Overall, 186 different variants in SPAST were recorded among 316 SPAST-HSP families included in this study (Figure 4). Forty-eight variants (25.8%) have not been reported elsewhere, and 8 of 186 were present in the gnomAD polymorphic database, though all at a very low frequency (<0.1%) (eTable 6, links.lww.com/NXG/A516). The most common types were missense (41.40%, 77/186), followed by frameshift (20.43%, 38/186), deletions (14.52%, 27/186), nonsense (13.98%, 26/186), splice site (8.06%, 15/186), and duplications (1.61%, 3/186). Most of the missense variants (87.01%, n = 67/77) clustered in the AAA domain, between amino acids 342 and 599.

Figure 4. Schematic Representation of the Molecular Data.

Figure 4

The pie chart (A) illustrates the relative prevalence of different variants found (total number: 186). The histogram (B) schematizes their relative prevalence in the whole SPAST-HSP cohort (n = 710).

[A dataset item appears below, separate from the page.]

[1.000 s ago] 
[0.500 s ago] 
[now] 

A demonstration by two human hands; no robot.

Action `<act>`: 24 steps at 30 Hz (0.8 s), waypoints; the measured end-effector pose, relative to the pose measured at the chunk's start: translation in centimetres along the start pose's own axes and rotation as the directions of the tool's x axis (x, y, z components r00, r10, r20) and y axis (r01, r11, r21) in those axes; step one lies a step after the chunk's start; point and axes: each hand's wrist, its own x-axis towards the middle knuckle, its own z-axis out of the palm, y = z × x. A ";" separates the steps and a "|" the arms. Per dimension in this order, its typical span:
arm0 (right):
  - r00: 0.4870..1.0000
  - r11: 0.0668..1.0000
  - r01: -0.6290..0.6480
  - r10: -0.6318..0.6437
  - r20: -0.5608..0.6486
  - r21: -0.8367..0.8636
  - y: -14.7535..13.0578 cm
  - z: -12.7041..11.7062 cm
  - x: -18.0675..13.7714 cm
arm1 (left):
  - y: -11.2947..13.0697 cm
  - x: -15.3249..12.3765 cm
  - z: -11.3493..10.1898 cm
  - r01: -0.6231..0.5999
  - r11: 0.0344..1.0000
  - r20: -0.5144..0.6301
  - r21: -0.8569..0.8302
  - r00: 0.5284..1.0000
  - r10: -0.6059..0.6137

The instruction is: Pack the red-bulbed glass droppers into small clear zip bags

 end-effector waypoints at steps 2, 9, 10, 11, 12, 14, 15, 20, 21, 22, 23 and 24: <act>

The c.131C>T/p.S44L, previously reported as a modifier sequence variation,64 was reported in a single male individual with symptom onset at the age of 45 years, who manifested a moderately severe disease (SPRS of 23 after 12 years of disease) and showed an associated cognitive decline. This patient harbored the c.1634C>G/p.S545* on the other allele. Of interest, the 131C>T/p.S44L sequence variation was the unique variant detected in a 84-year old woman displaying a very-late-onset (74 years) spastic paraparesis, associated with TCC and signs of cerebellar atrophy at the brain MRI. However, we did not include her in the study cohort, as pathogenic SPAST variants were not found in association with such modifier.

The prevalence of individual neurological manifestations was compared between SPAST-HSP carriers of truncating (namely frameshift, nonsense, splice site, and small deletions) vs missense variants (eTable 7, links.lww.com/NXG/A516).

Carriers of missense and truncating changes did not differ regarding the AAO (eTable 7, links.lww.com/NXG/A516). Patients with SPAST-HSP with missense variants had shorter DD (10.16 ± 12.34, n = 227 vs 14.31 ± 14.54, n = 298, p < 0.001), but higher SPATAX score (3.56 ± 1.69, n = 114 vs 3.05 ± 1.49, n = 204, p = 0.009, eTable 7). Also, they displayed more frequently intellectual disability (14.5%, 34/243 vs 4.4%, 13/297, p < 0.001) (eTable 7).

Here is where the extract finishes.